Royce Gracie’s decrying of BJJ’s effectiveness in a street fight might make you wonder if the same applies to wrestling. It does not. Just ask Chris Weidman. Now, the baby-faced former Middleweight champion might not come across as the type to start a brawl, but he unquestionably can finish one. Anderson Silva, the GOAT, snapped his shin in two on Weidman’s leg and let’s not forget what happened to (TRT-less) Vitor Belfort.

In February, Weidman penned an article narrating how his good friend and training partner, Gian Villante, mouthed off to some Neanderthals at a club.
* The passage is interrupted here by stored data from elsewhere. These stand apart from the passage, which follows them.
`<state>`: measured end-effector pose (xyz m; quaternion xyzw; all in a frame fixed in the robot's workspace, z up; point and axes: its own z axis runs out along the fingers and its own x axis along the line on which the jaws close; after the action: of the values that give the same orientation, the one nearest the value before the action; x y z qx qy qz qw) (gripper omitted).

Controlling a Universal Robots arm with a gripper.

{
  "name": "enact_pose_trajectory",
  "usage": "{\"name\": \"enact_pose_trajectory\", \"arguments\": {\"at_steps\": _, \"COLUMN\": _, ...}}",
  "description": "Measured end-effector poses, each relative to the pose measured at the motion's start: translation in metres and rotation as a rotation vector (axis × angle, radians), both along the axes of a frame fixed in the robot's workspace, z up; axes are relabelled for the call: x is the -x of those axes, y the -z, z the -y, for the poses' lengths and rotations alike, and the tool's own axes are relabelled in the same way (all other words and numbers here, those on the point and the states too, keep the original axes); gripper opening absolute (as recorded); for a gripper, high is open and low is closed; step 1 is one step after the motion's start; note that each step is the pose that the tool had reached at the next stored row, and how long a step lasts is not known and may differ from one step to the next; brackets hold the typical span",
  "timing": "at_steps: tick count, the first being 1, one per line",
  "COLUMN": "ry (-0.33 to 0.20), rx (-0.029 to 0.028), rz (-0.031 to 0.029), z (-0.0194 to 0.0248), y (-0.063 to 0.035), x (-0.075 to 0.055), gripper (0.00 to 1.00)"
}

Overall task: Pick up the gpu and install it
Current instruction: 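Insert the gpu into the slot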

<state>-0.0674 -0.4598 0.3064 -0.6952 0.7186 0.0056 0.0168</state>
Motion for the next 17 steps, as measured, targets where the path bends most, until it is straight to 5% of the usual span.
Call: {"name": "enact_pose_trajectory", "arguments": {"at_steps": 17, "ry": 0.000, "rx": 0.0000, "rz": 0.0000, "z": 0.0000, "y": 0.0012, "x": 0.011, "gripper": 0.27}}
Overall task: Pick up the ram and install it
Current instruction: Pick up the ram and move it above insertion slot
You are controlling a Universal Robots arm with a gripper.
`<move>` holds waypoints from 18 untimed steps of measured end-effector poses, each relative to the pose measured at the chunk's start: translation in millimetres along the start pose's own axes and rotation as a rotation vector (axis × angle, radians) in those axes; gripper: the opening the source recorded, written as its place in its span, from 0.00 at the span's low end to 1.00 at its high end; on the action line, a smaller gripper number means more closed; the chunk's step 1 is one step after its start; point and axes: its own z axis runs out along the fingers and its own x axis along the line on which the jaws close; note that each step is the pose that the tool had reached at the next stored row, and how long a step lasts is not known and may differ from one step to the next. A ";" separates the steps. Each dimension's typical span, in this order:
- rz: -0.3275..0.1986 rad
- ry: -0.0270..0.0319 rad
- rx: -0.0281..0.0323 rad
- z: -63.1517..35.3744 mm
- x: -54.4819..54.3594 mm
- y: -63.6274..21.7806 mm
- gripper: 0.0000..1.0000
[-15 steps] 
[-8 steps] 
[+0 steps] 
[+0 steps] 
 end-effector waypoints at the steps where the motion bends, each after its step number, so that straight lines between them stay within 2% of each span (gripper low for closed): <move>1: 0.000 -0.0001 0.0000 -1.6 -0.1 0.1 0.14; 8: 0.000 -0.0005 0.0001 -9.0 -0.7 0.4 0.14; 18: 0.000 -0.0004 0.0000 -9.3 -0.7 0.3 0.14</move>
In Weidman’s own words, the 6’4”, 270 lbs “wannabe gangsters” were staring down everyone in the joint and Villante, tone shot with sarcasm, told one of them to take it easy.

The saint that he is, Villante followed the heavies out of the club to make sure they took his advice and combustion was imminent. The situation between Villante and the goons was still only at a verbal level until Weidman appeared.


The biggest of the three rushed Weidman and heaved his right hand at him but the star wrestler easily took him down. You’d expect Weidman to proceed to carpet bomb the thug’s face, but he did something legendary. Weidman started slapping the horizontal hulk and actually gave him a noogie, laughing in unison with the onlookers.

Red-faced, Weidman’s failed assailant stood up and charged at him again, only to be served heaping seconds, topped with a nose-honking. Weidman then strolled to the man’s friends, watching immobile from the safety of their car and told them to leave before he decided a real beating was apropos.

Weidman and Villante’s nights out on the town have reduced drastically since then.